There's perhaps a simpler way for MATLAB to solve this:
1. link Arrow statically inside your own libmatlab_arrow.dll
2. have libmatlab_arrow.dll expose its own API corresponding to MATLAB needs
3. arrange for Arrow symbols to not be exposed by libmatlab_arrow.dll
I suppose it depends whether the API needed by MATLAB is small or large.
Regards
Antoine.
Le 10/03/2021 à 04:36, Tahsin Hassan a écrit :
Hi Wes,
Thanks for providing the feedback.
1. Regarding the symbol versioning change
As a next step, should I open up a Jira issue and assign myself to see whether
I can automate adding Macros
BEGIN_ARROW_NS/ END_ARROW_NS ? using LLVM clang AST matchers.
We can submit this as a one-time mechanical change like you mentioned.
However, “setting up a coding guideline of ensuring `arrow/config.h` by all
headers” - - should this also be part of the same issue?
Is there some other buy-in process for such guidelines?
1. There is another issue, of library versioning, which comes even before
symbol version issue.
Since, right now, both pyarrow and MATLAB ships a dll that is aptly named
arrow.dll on windows, if pyarrow/python brings in the arrow.dll, the MATLAB
process will not load our shipped arrow.dll to begin with due to RTLD_GLOBAL.
We can handle the library versioning issue, by changing some CMake
Infrastructure, by giving user ability for specifying their own
SOVERSION - in linux/mac.
VERSION/OUTPUT_NAME - in windows (NOT sure yet, just a hunch for windows)
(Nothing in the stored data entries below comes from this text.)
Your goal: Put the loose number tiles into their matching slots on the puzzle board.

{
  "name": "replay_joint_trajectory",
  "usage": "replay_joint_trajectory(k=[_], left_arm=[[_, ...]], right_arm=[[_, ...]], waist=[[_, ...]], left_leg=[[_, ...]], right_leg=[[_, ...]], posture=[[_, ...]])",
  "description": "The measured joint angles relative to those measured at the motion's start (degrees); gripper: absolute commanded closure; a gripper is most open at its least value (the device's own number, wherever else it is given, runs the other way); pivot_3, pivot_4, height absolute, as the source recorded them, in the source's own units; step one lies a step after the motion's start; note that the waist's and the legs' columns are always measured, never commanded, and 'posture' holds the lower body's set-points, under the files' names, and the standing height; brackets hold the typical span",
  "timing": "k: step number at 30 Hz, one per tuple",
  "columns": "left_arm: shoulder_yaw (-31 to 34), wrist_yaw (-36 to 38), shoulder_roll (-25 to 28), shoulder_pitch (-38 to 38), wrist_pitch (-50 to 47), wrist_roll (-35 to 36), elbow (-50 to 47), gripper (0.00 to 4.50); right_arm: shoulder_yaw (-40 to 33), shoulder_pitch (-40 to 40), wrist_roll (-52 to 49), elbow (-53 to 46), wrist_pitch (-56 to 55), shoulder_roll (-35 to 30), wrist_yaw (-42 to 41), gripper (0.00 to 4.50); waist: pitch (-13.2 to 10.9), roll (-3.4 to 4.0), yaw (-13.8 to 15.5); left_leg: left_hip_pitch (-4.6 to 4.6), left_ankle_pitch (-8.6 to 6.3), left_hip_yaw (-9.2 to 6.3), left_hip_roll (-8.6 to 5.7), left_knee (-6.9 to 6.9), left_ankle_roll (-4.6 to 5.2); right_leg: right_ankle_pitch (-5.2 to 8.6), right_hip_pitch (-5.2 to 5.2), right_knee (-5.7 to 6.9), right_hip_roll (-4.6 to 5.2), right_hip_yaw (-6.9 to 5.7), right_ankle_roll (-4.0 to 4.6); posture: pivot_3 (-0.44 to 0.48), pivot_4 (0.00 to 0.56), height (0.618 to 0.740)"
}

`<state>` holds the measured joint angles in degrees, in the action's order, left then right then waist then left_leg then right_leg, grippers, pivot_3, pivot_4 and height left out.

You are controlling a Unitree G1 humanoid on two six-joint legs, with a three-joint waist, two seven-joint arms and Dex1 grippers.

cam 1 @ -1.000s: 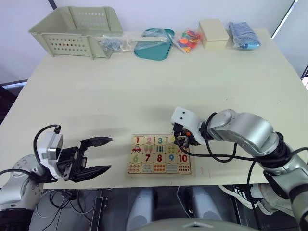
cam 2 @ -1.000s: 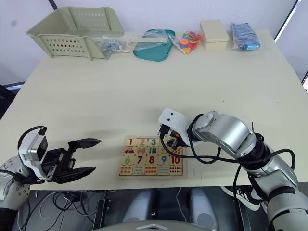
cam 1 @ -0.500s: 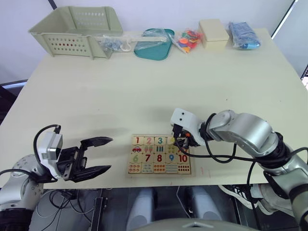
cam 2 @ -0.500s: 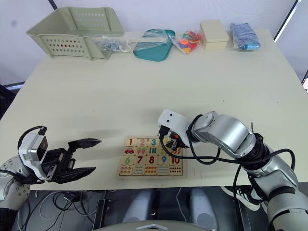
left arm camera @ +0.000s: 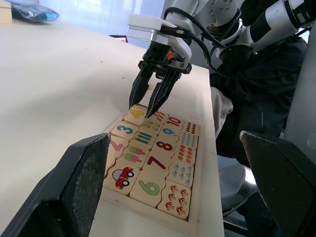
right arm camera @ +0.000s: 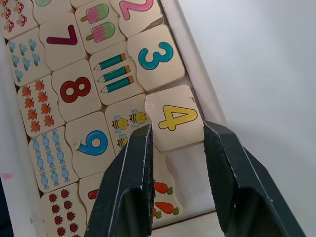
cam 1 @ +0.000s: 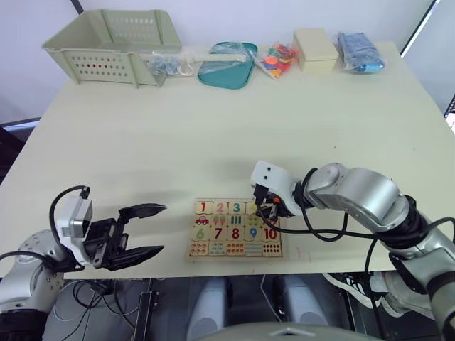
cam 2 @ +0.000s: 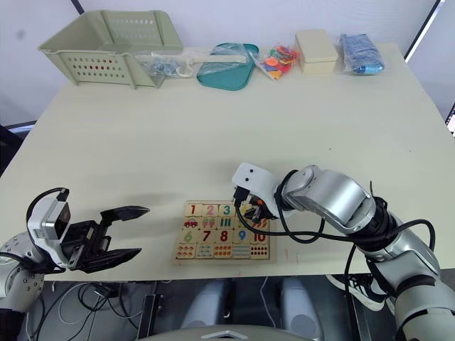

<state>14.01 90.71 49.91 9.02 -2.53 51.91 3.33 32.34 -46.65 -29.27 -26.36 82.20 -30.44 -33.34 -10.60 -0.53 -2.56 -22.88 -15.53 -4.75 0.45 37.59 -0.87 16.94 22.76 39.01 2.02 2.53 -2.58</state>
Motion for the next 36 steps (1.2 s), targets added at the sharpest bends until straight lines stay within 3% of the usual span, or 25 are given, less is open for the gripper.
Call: replay_joint_trajectory(k=[36], left_arm=[[1.37, 0.00, -2.32, 0.07, -2.96, -1.38, -1.73, 0.00]], right_arm=[[0.53, -0.01, 0.32, 0.51, -1.13, 0.36, -0.16, 3.58]], waist=[[0.00, -0.01, -0.01]], left_leg=[[0.00, 0.00, 0.00, -0.01, 0.04, 0.00]], right_leg=[[0.00, 0.00, 0.03, 0.00, 0.00, 0.00]], posture=[[0.000, 0.150, 0.740]])
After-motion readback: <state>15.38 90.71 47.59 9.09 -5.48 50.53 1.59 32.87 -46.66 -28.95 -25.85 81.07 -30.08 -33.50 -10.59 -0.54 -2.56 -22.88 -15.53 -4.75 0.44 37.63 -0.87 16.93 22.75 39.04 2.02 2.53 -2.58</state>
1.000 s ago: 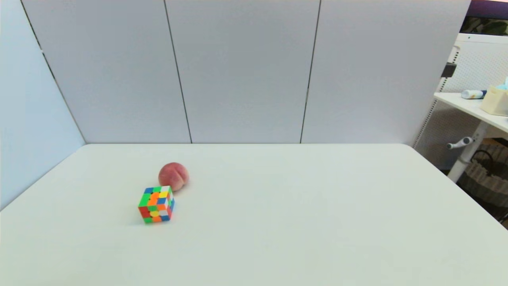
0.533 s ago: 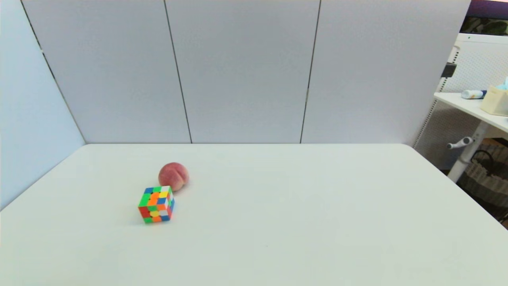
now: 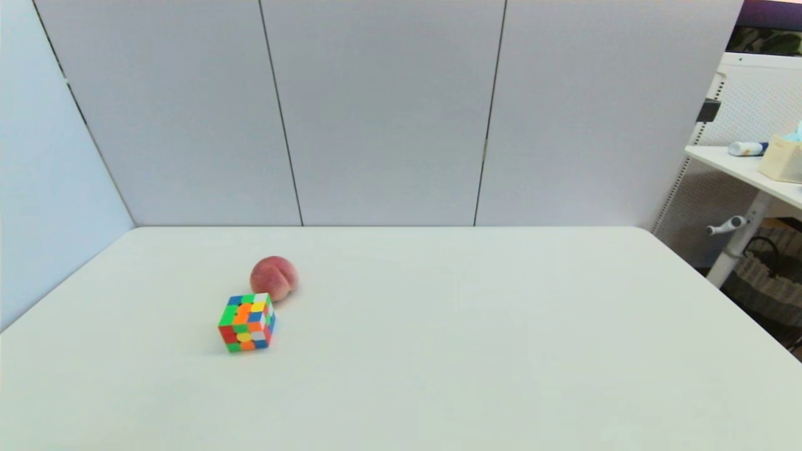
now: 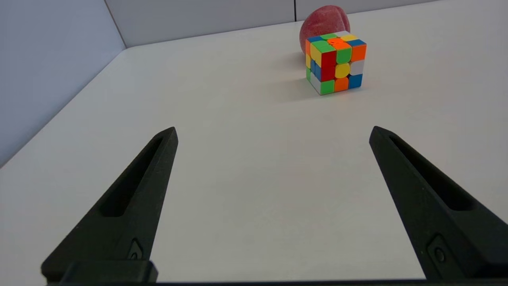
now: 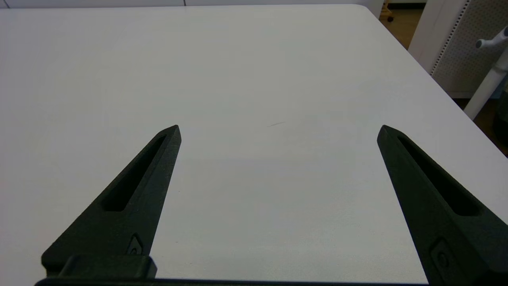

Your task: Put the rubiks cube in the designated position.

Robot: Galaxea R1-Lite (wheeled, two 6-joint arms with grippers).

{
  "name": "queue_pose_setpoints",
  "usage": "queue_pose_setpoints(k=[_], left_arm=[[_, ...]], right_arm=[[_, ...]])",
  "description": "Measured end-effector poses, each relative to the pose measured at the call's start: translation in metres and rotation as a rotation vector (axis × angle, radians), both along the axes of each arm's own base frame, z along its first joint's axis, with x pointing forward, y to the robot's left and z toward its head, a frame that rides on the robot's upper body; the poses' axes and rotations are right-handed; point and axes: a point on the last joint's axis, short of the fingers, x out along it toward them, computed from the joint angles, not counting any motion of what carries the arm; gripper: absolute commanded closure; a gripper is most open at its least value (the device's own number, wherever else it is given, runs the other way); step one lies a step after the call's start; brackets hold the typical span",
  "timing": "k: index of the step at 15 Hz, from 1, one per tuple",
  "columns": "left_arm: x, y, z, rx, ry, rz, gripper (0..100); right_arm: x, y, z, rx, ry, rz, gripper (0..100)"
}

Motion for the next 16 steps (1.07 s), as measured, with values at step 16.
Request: queue_pose_setpoints(k=[16], left_arm=[[0.0001, 0.0016, -0.0008, -0.215, 0.010, 0.068, 0]], right_arm=[[0.0000, 0.0000, 0.0000, -0.003, 0.000, 0.000, 0]])
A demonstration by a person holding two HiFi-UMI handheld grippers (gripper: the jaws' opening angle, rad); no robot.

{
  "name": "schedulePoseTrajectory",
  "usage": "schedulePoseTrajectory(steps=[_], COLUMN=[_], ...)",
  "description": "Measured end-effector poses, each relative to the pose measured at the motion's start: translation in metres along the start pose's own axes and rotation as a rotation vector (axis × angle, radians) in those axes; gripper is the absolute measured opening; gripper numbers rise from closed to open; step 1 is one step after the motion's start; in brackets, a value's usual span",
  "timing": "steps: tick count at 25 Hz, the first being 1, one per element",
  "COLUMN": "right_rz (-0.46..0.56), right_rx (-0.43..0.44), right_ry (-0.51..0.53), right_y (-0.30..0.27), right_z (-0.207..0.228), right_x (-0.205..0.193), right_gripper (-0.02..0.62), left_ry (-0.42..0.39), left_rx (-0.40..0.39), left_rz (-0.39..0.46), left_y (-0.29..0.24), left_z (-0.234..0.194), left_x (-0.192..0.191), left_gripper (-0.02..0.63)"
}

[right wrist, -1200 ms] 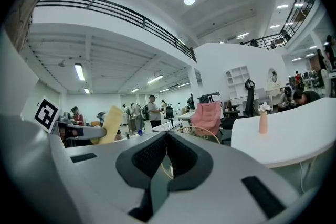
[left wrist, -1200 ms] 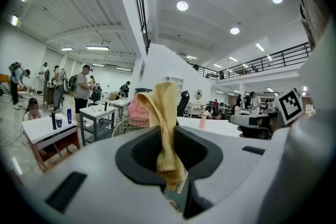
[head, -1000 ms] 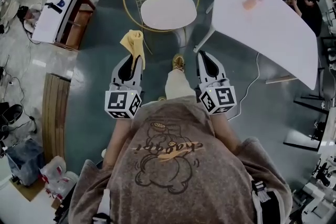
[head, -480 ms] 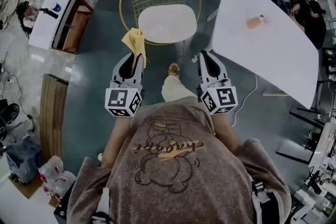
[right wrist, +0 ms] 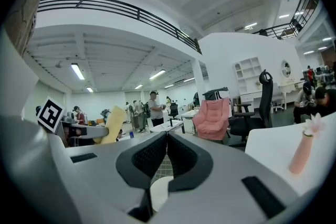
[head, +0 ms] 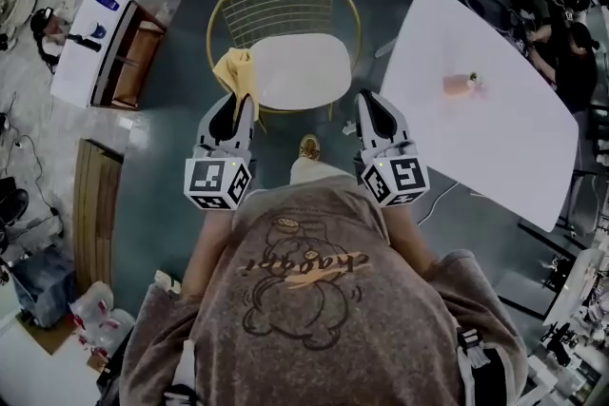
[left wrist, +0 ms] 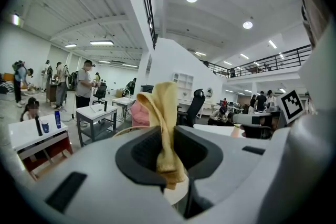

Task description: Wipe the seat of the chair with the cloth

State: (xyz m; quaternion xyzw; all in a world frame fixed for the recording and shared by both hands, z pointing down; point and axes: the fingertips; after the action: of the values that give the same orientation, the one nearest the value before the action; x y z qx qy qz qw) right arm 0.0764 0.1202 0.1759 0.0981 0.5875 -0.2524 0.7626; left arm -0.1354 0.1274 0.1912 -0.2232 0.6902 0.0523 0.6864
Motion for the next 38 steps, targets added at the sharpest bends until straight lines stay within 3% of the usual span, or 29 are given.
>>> schedulePoseTrajectory(steps=[11, 22, 30, 38], right_rz=[-0.067, -0.074, -0.081, -0.101], right_rx=[0.035, -0.023, -0.083, -0.126], right_ry=[-0.018, -0.050, -0.069, -0.078], right_y=[-0.076, -0.117, -0.142, -0.166], right_z=[0.052, 0.062, 0.084, 0.110], right_x=[-0.003, -0.015, -0.038, -0.075], right_gripper=[0.028, 0.028, 0.028, 0.028], left_ry=[-0.002, 0.030, 0.039, 0.069], left_rx=[0.048, 0.000, -0.052, -0.025], left_rz=[-0.037, -0.087, -0.135, -0.173], left_y=[-0.081, -0.120, -0.156, -0.193], left_z=[-0.025, -0.052, -0.072, -0.098], left_x=[0.004, -0.015, -0.046, -0.098], left_gripper=[0.075, 0.075, 0.075, 0.075])
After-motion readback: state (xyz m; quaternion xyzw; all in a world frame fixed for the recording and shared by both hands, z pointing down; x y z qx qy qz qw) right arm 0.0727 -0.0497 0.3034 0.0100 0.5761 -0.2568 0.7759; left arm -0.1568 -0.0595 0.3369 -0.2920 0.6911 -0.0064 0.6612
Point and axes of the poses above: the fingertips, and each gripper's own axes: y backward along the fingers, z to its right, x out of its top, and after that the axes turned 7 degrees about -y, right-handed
Currently, these cmake variables are located here :
https://github.com/apache/arrow/blob/0f72bcfc67bb4db72c27f9c3282fe5020490f214/cpp/cmake_modules/BuildUtils.cmake#L369
Once again, I would be happy to create another Jira issue and see whether I
could work through the change.
Regards,
Tahsin
From: Wes McKinney <wesmck...@gmail.com>
Date: Sunday, March 7, 2021 at 4:12 PM
To: dev <dev@arrow.apache.org>
Subject: Re: [C++] libarrow isolation
I took a look at the document. Basically you want to have two
different versions of the Arrow shared library loaded into the same
process, with some code linked to one library and some code linked to
another. This is very similar to the problem that Boost addresses with
the `bcp --namespace=$MY_PRIVATE_BOOST_NAMESPACE ...` operation.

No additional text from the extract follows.